--- WORKING DATA Enclosed Below ---
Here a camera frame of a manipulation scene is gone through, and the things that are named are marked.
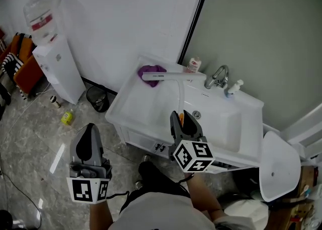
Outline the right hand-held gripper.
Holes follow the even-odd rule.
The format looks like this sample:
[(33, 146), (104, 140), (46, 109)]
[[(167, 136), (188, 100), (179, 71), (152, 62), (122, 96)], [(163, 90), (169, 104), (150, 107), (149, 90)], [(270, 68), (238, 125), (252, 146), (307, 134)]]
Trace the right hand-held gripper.
[(201, 125), (186, 110), (183, 126), (176, 111), (170, 115), (170, 125), (173, 140), (168, 143), (169, 159), (177, 162), (184, 173), (205, 172), (215, 162), (215, 155)]

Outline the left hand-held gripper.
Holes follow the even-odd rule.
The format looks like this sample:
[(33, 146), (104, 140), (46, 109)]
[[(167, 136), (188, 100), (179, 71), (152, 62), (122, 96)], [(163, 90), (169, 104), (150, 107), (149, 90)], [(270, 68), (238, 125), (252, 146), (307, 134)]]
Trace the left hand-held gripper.
[(69, 177), (66, 178), (70, 196), (77, 203), (102, 203), (112, 178), (110, 161), (103, 159), (103, 146), (97, 126), (89, 123), (70, 144)]

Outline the white squeegee with orange handle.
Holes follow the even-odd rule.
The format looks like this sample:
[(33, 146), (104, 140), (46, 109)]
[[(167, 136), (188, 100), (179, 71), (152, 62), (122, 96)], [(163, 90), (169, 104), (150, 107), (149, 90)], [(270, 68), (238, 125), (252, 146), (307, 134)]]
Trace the white squeegee with orange handle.
[(179, 73), (179, 72), (143, 72), (144, 81), (176, 81), (179, 87), (178, 115), (181, 125), (184, 124), (184, 81), (205, 81), (206, 75), (202, 73)]

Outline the person's right forearm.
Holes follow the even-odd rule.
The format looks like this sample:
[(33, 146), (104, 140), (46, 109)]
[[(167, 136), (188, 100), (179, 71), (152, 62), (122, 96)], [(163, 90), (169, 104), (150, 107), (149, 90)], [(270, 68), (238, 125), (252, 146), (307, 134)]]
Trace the person's right forearm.
[(207, 211), (212, 221), (225, 216), (217, 198), (209, 190), (200, 173), (194, 174), (187, 181), (187, 186), (195, 209), (201, 212)]

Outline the person's left forearm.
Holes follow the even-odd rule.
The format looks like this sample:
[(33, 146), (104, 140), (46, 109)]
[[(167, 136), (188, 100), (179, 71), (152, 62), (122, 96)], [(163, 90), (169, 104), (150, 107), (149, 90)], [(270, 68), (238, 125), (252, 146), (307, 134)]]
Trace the person's left forearm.
[(90, 205), (90, 230), (108, 230), (112, 224), (113, 219), (106, 200)]

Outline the yellow bottle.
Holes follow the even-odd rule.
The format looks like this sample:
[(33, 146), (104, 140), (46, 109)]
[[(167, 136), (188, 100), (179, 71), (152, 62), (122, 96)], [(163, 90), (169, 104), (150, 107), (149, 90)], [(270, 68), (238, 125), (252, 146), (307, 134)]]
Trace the yellow bottle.
[(66, 111), (61, 118), (61, 122), (64, 125), (71, 125), (72, 120), (73, 120), (73, 111), (72, 110)]

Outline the white washbasin cabinet table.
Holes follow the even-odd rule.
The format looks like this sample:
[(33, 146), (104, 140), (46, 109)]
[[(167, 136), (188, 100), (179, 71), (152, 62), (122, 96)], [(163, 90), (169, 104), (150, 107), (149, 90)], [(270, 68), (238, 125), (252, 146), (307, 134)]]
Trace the white washbasin cabinet table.
[[(164, 59), (141, 56), (106, 113), (123, 143), (168, 158), (170, 115), (178, 111), (176, 81), (161, 81), (154, 88), (144, 83), (137, 71), (144, 65), (160, 65), (167, 72), (184, 68)], [(204, 81), (184, 81), (184, 110), (197, 110), (203, 135), (211, 143), (215, 162), (205, 171), (219, 173), (258, 167), (263, 140), (263, 102), (242, 91), (227, 98), (220, 87), (206, 89)]]

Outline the person's black trouser leg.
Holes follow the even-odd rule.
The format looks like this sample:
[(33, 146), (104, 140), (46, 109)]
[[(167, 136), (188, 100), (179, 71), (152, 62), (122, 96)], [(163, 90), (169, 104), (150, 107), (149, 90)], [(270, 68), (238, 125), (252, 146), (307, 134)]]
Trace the person's black trouser leg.
[(133, 191), (136, 195), (155, 192), (190, 198), (189, 192), (184, 187), (164, 175), (152, 162), (140, 163), (138, 172), (141, 176), (142, 187)]

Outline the black mesh wastebasket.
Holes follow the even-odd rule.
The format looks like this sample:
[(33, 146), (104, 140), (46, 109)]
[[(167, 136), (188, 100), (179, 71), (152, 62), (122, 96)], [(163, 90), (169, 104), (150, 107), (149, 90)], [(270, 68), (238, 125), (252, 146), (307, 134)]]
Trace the black mesh wastebasket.
[(98, 87), (92, 86), (87, 90), (86, 99), (92, 107), (99, 113), (104, 113), (109, 109), (110, 102), (108, 92)]

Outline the chrome faucet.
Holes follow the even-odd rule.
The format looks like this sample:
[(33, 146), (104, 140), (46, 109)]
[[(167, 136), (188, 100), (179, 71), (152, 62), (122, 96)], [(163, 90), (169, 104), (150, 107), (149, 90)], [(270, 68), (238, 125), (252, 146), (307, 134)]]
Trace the chrome faucet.
[[(221, 73), (224, 73), (223, 78), (219, 79)], [(206, 89), (211, 89), (213, 85), (217, 87), (224, 88), (227, 85), (229, 76), (229, 68), (227, 65), (222, 65), (219, 69), (212, 75), (208, 76), (204, 82), (204, 87)]]

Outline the white soap pump bottle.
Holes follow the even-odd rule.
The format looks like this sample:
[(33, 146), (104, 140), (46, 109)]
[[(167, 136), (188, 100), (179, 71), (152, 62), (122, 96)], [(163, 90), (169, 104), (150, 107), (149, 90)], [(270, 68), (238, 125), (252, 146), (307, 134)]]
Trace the white soap pump bottle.
[(236, 92), (240, 90), (240, 87), (244, 84), (243, 80), (238, 80), (232, 87), (224, 90), (224, 94), (227, 98), (232, 97)]

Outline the pink and white bottle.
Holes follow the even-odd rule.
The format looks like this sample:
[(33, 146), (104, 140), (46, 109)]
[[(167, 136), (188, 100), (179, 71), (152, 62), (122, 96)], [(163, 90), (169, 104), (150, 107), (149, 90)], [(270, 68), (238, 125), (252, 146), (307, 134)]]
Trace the pink and white bottle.
[(199, 57), (192, 57), (187, 66), (187, 72), (196, 73), (201, 66), (201, 59)]

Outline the purple cloth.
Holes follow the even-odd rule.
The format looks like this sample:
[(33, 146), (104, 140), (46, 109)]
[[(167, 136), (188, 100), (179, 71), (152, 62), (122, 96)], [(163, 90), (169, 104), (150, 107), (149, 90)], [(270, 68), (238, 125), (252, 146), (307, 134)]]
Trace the purple cloth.
[(160, 65), (144, 65), (138, 71), (137, 75), (141, 78), (141, 80), (149, 85), (150, 87), (154, 88), (158, 85), (159, 81), (145, 81), (142, 79), (142, 76), (145, 72), (167, 72), (165, 68)]

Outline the white water dispenser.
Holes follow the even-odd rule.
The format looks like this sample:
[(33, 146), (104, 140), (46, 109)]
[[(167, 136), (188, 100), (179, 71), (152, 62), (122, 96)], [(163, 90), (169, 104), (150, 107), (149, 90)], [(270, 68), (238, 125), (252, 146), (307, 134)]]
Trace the white water dispenser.
[(69, 103), (77, 104), (86, 88), (67, 39), (57, 35), (52, 42), (37, 46), (33, 56), (58, 95)]

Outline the person's light shirt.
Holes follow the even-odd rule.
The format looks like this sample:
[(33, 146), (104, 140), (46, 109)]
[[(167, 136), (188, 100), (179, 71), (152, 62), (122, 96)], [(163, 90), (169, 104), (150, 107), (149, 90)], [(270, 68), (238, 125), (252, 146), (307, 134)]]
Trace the person's light shirt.
[(108, 230), (216, 230), (220, 226), (256, 230), (251, 218), (223, 216), (210, 220), (187, 197), (149, 192), (130, 202)]

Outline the orange sofa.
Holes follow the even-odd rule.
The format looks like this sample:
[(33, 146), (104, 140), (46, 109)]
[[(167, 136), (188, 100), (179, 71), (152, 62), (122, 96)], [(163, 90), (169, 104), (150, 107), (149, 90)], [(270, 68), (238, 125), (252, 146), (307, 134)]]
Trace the orange sofa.
[(43, 72), (38, 65), (33, 51), (36, 45), (27, 34), (17, 33), (11, 42), (10, 52), (13, 53), (23, 65), (14, 76), (14, 81), (23, 93), (29, 95), (43, 77)]

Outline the loose white ceramic basin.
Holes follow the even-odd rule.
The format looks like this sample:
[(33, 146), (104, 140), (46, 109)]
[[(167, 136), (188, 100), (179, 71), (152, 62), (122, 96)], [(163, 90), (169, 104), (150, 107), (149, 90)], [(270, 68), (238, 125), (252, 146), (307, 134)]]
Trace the loose white ceramic basin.
[(264, 201), (271, 202), (293, 191), (299, 182), (301, 162), (297, 151), (273, 131), (262, 142), (259, 185)]

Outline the white bag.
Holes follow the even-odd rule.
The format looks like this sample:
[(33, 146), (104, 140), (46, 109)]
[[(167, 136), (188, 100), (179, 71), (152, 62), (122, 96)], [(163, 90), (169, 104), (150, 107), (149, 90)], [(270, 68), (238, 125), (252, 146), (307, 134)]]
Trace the white bag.
[(256, 230), (265, 230), (269, 219), (268, 205), (259, 200), (242, 199), (223, 207), (229, 216), (249, 217), (253, 220)]

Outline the black and white striped cushion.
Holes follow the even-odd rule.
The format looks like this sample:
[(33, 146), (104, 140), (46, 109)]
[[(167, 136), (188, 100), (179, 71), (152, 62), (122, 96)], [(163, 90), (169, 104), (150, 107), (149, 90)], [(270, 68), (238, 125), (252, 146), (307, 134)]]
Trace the black and white striped cushion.
[(13, 77), (23, 65), (24, 63), (16, 55), (9, 52), (2, 62), (1, 69), (8, 76)]

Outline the cardboard box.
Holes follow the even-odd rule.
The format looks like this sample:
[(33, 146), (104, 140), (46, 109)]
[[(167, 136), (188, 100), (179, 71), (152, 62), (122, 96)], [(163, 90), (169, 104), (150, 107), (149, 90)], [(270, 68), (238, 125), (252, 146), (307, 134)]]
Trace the cardboard box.
[(293, 203), (302, 201), (308, 194), (308, 191), (313, 187), (314, 182), (314, 166), (302, 166), (299, 182), (296, 188), (290, 193), (282, 197), (282, 201)]

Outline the clear water jug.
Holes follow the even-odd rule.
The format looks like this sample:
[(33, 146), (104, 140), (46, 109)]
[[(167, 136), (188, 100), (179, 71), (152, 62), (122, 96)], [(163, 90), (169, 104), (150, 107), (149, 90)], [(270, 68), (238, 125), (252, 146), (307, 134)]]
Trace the clear water jug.
[(36, 46), (53, 41), (58, 33), (53, 15), (53, 0), (29, 0), (23, 7), (23, 12)]
--- End of Enclosed WORKING DATA ---
(WHAT IS REQUIRED): All that is needed is an exact copy of the lines from the top of the entries through the line containing "Outline the person's right forearm.", pictures left out.

(RESULT):
Here a camera frame of a manipulation scene is gone through, and the things that are named are marked.
Outline the right hand-held gripper.
Holes follow the even-odd rule.
The format looks like this sample:
[(33, 146), (104, 140), (46, 109)]
[[(167, 136), (188, 100), (179, 71), (152, 62), (122, 96)], [(163, 90), (169, 104), (150, 107), (149, 90)], [(270, 68), (238, 125), (252, 146), (307, 134)]]
Trace the right hand-held gripper.
[(201, 125), (186, 110), (183, 126), (176, 111), (170, 115), (170, 125), (173, 140), (168, 143), (169, 159), (177, 162), (184, 173), (205, 172), (215, 162), (215, 155)]

Outline the left hand-held gripper.
Holes follow the even-odd rule.
The format looks like this sample:
[(33, 146), (104, 140), (46, 109)]
[[(167, 136), (188, 100), (179, 71), (152, 62), (122, 96)], [(163, 90), (169, 104), (150, 107), (149, 90)], [(270, 68), (238, 125), (252, 146), (307, 134)]]
Trace the left hand-held gripper.
[(69, 177), (66, 178), (70, 196), (77, 203), (102, 203), (112, 178), (110, 161), (103, 159), (103, 146), (97, 126), (89, 123), (70, 144)]

Outline the white squeegee with orange handle.
Holes follow the even-odd rule.
The format looks like this sample:
[(33, 146), (104, 140), (46, 109)]
[[(167, 136), (188, 100), (179, 71), (152, 62), (122, 96)], [(163, 90), (169, 104), (150, 107), (149, 90)], [(270, 68), (238, 125), (252, 146), (307, 134)]]
Trace the white squeegee with orange handle.
[(179, 73), (179, 72), (143, 72), (144, 81), (176, 81), (179, 87), (178, 115), (181, 125), (184, 124), (184, 81), (205, 81), (206, 75), (202, 73)]

Outline the person's right forearm.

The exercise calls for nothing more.